What is expected: Under this line are the records; repeat exactly the lines starting at the one containing "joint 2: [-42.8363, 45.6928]" and ending at the one containing "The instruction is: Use", omitting pictures.

== Segment start ==

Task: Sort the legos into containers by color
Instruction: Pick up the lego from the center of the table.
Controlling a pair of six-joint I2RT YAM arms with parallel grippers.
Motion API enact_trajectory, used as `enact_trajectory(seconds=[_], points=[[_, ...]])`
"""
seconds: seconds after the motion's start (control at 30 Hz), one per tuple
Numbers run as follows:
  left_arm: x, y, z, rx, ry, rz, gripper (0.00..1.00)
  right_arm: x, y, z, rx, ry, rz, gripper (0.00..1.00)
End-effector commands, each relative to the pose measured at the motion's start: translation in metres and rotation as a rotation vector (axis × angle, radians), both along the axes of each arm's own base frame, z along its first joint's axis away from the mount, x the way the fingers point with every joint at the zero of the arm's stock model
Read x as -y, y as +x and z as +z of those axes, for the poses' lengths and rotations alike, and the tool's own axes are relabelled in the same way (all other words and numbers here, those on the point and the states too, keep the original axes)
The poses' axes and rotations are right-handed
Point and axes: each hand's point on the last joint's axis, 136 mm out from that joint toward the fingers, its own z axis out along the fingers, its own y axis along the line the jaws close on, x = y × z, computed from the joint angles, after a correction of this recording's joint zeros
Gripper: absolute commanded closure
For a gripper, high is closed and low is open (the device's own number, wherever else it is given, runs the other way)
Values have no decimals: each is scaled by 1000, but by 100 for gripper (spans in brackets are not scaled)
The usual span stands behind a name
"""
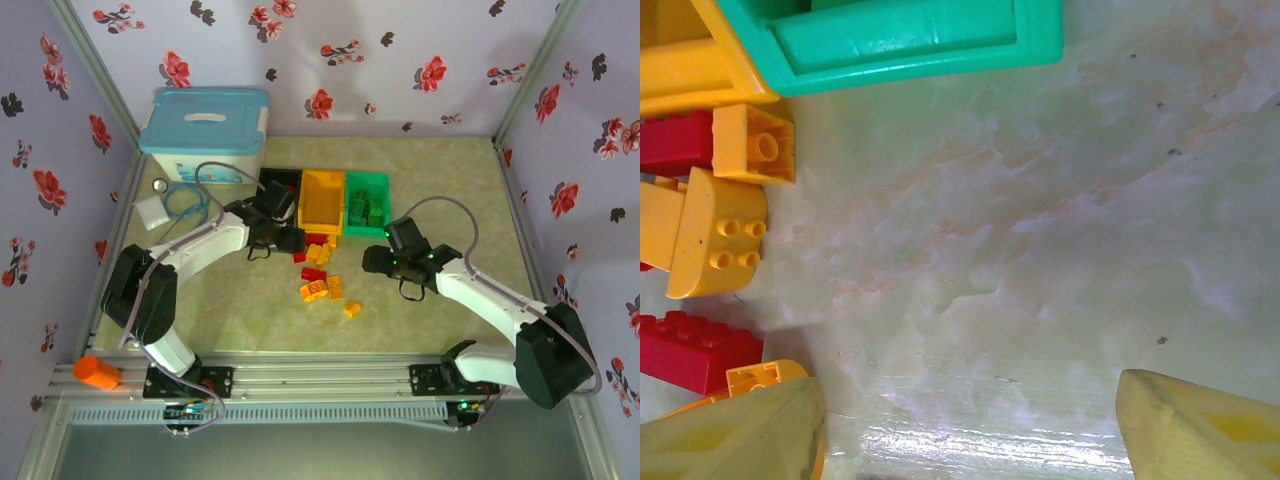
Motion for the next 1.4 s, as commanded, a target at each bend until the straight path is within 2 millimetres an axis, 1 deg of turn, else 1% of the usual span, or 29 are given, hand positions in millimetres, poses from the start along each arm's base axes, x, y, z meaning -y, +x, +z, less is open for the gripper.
enact_trajectory(seconds=[0.0, 0.27, 0.4, 0.83, 0.97, 1.07, 1.23, 1.37], points=[[4, 3, -10, -11, -48, 75, 26, -6, -1, -3, -9, 14, -2, 23], [20, 13, -25, -46, -85, 95, 27, -2, -3, 0, 2, -1, -7, 23], [25, 16, -33, -61, -84, 105, 27, 1, -5, -2, -2, -14, -7, 23], [28, 25, -50, -78, -49, 113, 30, 2, -6, -4, -2, -18, -4, 23], [23, 21, -62, -101, -14, 115, 36, 2, -6, -4, -1, -22, -5, 23], [15, 17, -65, -93, 2, 126, 41, 3, -6, -4, 0, -22, -5, 23], [4, 12, -65, -77, 36, 132, 58, 2, -6, -8, -8, -17, -6, 23], [-2, 9, -61, -68, 56, 124, 65, 1, -6, -8, -10, -13, -6, 23]])
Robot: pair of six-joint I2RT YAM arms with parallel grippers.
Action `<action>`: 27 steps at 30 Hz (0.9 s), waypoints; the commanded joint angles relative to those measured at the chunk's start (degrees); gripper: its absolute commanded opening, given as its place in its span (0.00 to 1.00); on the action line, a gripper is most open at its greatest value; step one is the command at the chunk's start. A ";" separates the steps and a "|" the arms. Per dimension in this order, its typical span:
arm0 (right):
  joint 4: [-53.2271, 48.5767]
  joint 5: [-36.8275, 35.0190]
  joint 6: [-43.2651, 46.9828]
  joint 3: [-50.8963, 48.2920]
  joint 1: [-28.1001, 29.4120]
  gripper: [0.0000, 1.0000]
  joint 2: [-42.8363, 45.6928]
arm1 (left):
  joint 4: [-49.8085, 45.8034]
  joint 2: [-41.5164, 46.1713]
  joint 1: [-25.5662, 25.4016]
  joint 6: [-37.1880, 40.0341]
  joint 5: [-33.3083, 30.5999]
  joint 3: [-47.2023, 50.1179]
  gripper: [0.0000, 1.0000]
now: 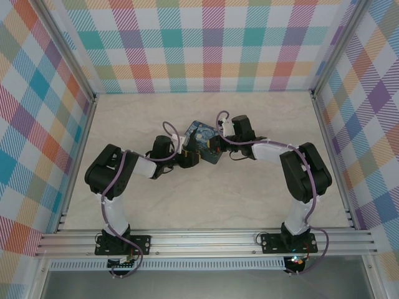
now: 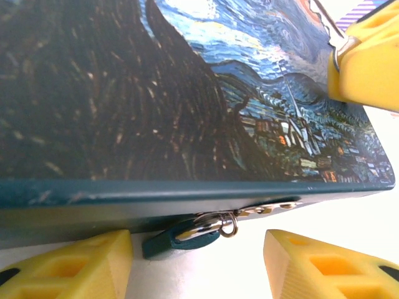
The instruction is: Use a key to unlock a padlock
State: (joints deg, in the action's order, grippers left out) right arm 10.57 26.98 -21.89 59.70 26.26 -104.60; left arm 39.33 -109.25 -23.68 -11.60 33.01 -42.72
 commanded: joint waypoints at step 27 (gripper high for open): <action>-3.10 -1.02 -0.26 -0.38 0.02 0.00 -1.68 | -4.27 -6.10 -5.30 3.82 -9.19 -5.21 0.49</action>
State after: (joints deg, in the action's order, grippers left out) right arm 10.63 26.33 -21.87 59.70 26.24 -104.60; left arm 37.67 -112.03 -27.35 -5.26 23.88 -46.87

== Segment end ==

Your solution:
  joint 2: [-42.8363, 45.6928]
arm1 (left):
  joint 4: [-49.8085, 45.8034]
  joint 2: [-41.5164, 46.1713]
  joint 1: [-25.5662, 25.4016]
  joint 6: [-37.1880, 40.0341]
  joint 5: [-33.3083, 30.5999]
  joint 3: [-47.2023, 50.1179]
  gripper: [0.0000, 1.0000]
now: 
now: 
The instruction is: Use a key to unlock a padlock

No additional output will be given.